First and foremost, the Federal Drug-Free Workplace Act of 1988 requires some Federal contractors and all Federal grantees to agree that they will provide drug-free workplaces as a precondition of receiving a contract or grant from a Federal agency. Notably, there is no exception for “microdoses.”  A contractor or grantee who fails to carry out the requirements of the Drug-Free Workplace Act of 1988 can be penalized in one or more of the following ways:

  • Payments for contract or grant activities may be suspended.
  • Contract or grant may be suspended or terminated.
  • Contract or grantee may be prohibited from receiving, or participating in, any future contracts or grants awarded by any Federal agency for a specified period, not to exceed five years.

For companies that are not contractors or grantees of a federal contract, there is still enormous potential liability if the company is either actively or tacitly permitting employees to use “microdoses” of illegal drugs to enhance workplace performance. OSHA’s General Duty Clause, Section 5(a)(1) of the Act, may be applicable where a particular hazard such as “microdosing” is not addressed by any express OSHA standard.  Accordingly, OSHA presents a very real risk of liability to employers that fail to take steps to maintain a drug-free workplace.

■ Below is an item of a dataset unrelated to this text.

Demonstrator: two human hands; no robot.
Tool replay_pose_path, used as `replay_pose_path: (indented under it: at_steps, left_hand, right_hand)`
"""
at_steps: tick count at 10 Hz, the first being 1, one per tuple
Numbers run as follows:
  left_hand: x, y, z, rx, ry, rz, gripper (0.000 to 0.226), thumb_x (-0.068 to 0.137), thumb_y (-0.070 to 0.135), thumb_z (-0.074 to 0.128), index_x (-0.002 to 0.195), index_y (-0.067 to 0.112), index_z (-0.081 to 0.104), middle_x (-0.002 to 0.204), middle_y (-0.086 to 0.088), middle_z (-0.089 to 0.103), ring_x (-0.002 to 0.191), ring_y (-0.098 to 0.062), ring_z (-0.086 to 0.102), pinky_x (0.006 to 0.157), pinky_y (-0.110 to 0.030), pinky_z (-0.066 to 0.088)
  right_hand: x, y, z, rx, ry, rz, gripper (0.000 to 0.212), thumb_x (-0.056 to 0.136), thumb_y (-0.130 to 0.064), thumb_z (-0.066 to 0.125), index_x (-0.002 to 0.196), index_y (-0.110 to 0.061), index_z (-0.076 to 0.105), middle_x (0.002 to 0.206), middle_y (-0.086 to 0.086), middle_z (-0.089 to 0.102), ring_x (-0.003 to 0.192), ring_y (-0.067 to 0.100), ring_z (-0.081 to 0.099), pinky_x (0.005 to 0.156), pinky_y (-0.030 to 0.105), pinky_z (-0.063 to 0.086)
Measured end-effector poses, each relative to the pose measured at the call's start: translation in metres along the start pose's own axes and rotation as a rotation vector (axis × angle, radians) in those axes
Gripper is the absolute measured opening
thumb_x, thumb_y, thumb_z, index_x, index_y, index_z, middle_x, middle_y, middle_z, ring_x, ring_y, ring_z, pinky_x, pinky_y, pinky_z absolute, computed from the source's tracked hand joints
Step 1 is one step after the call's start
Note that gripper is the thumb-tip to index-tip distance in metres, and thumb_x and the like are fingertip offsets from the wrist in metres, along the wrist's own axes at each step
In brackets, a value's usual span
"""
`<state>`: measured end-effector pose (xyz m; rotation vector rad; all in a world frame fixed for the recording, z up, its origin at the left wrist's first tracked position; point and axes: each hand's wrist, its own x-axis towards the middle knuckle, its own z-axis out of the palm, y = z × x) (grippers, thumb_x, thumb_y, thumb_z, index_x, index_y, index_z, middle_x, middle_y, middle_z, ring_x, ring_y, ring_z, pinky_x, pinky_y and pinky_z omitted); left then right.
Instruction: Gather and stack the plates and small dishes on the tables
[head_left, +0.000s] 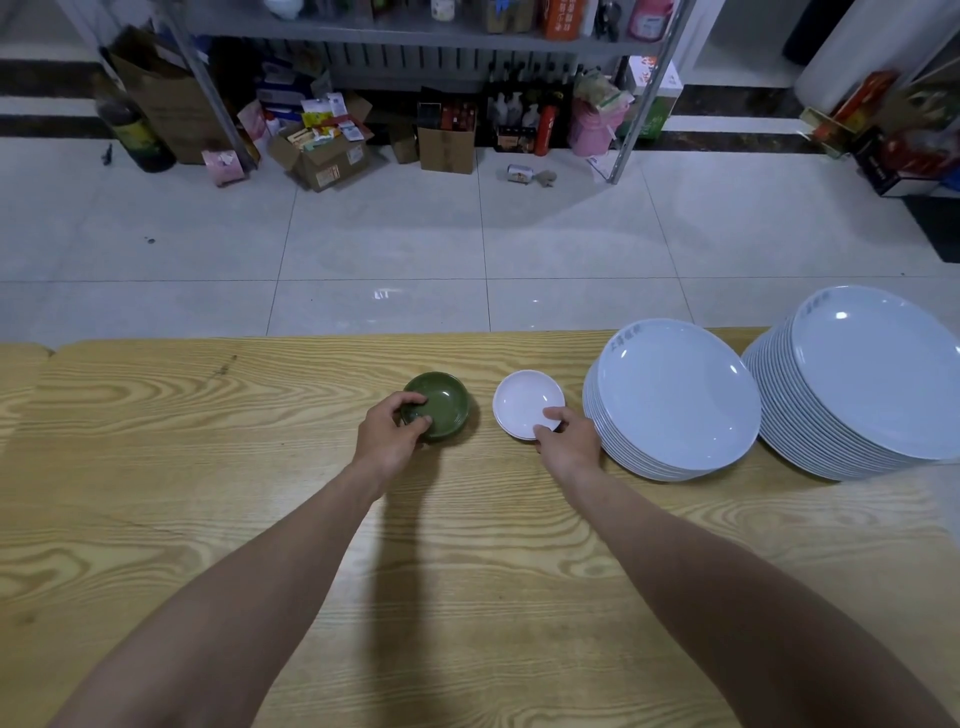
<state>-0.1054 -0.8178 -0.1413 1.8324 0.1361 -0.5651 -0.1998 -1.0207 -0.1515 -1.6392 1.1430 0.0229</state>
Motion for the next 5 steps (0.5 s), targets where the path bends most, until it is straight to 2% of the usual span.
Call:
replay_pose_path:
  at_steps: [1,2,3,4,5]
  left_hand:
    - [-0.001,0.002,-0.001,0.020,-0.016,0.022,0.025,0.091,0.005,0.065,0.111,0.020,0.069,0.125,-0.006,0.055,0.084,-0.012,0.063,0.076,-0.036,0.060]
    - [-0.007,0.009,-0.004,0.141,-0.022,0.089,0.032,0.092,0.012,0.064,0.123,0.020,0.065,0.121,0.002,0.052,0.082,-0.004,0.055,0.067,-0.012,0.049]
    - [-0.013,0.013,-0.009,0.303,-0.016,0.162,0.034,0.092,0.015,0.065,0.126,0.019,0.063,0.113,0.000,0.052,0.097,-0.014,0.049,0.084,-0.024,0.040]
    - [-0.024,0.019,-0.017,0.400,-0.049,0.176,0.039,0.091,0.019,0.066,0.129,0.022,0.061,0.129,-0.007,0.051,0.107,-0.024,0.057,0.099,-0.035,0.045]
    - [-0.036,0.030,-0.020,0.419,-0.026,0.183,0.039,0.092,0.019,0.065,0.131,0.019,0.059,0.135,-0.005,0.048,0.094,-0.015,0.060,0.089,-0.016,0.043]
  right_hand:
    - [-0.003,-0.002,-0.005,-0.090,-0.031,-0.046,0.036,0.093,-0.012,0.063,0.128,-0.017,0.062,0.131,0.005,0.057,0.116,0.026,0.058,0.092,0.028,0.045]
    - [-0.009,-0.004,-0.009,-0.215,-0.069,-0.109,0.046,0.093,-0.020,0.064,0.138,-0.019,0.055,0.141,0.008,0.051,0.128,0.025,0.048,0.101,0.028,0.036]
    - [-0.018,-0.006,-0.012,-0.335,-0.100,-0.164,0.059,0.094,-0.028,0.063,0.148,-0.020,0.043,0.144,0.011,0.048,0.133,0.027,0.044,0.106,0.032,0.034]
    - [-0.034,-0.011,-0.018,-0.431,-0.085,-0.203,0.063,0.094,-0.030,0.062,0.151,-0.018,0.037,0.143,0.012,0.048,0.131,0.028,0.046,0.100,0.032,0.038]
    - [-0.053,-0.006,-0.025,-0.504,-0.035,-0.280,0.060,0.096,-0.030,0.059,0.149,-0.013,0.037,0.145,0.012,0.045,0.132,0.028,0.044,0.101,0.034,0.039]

And obviously, concerns about the quality and quantity of the “microdose” must be considered. Street production of hallucinogens is wholly unregulated and lacks the rigorous standards applied to producers of pharmaceutical grade drugs like Adderall, and even medical-grade marijuana.  This obviously heightens the risk both to the worker taking the drug and to the co-workers they are working alongside in their altered state.  Any excessive use or allergic reaction could lead to loss of life or property that is likely to rest squarely on the employer’s shoulders, if they knew or should have known of the “microdosing” strategy implemented by the employee for the employer’s ultimate benefit.

Given that Silicon Valley has been a trendsetter in the past, employers everywhere should consider getting ahead of this particular trend by making sure their policies are clear in mandating a drug-free work environment, regardless of the size of the dose, or the hoped‑for productivity boost the employee may be seeking.